Transcribe every entry that follows exactly, omitting all pictures.

++++++

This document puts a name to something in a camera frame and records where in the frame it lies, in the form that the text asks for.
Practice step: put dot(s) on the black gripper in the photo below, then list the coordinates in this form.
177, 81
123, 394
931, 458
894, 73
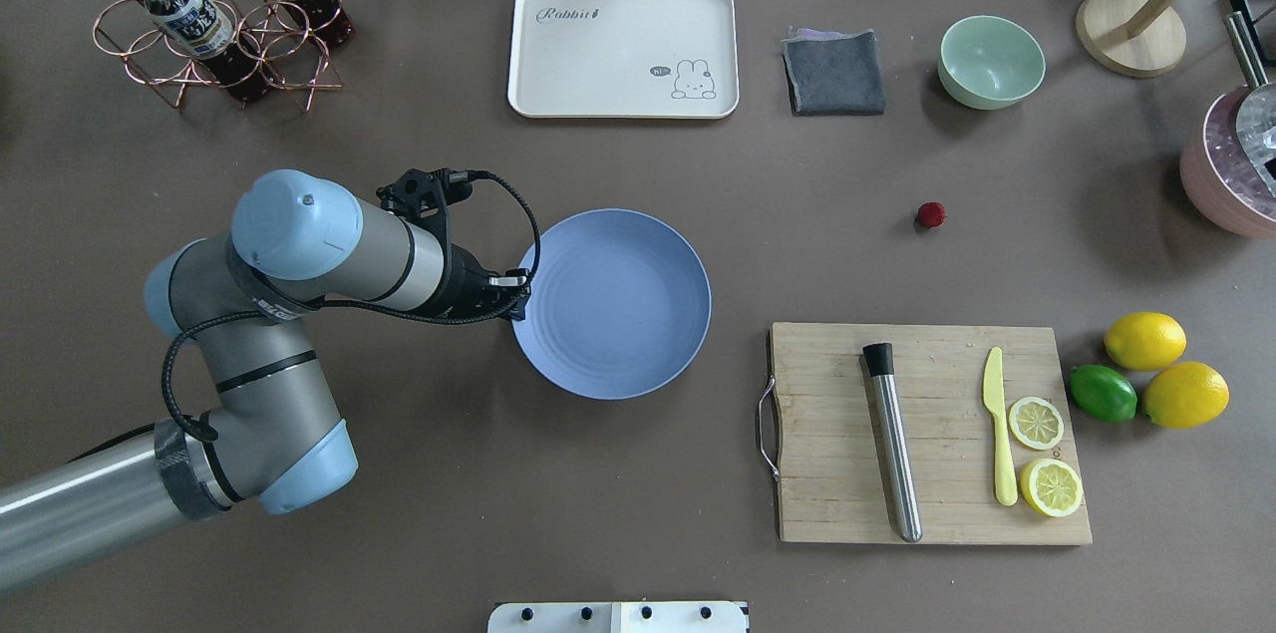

++++++

- [Task solution]
This document puts a name to something in a camera frame and records where in the frame it lies, in the form that the text asks for.
Practice step: put dot(s) on the black gripper in the photo below, then list the coordinates in this form.
177, 81
123, 394
931, 458
894, 73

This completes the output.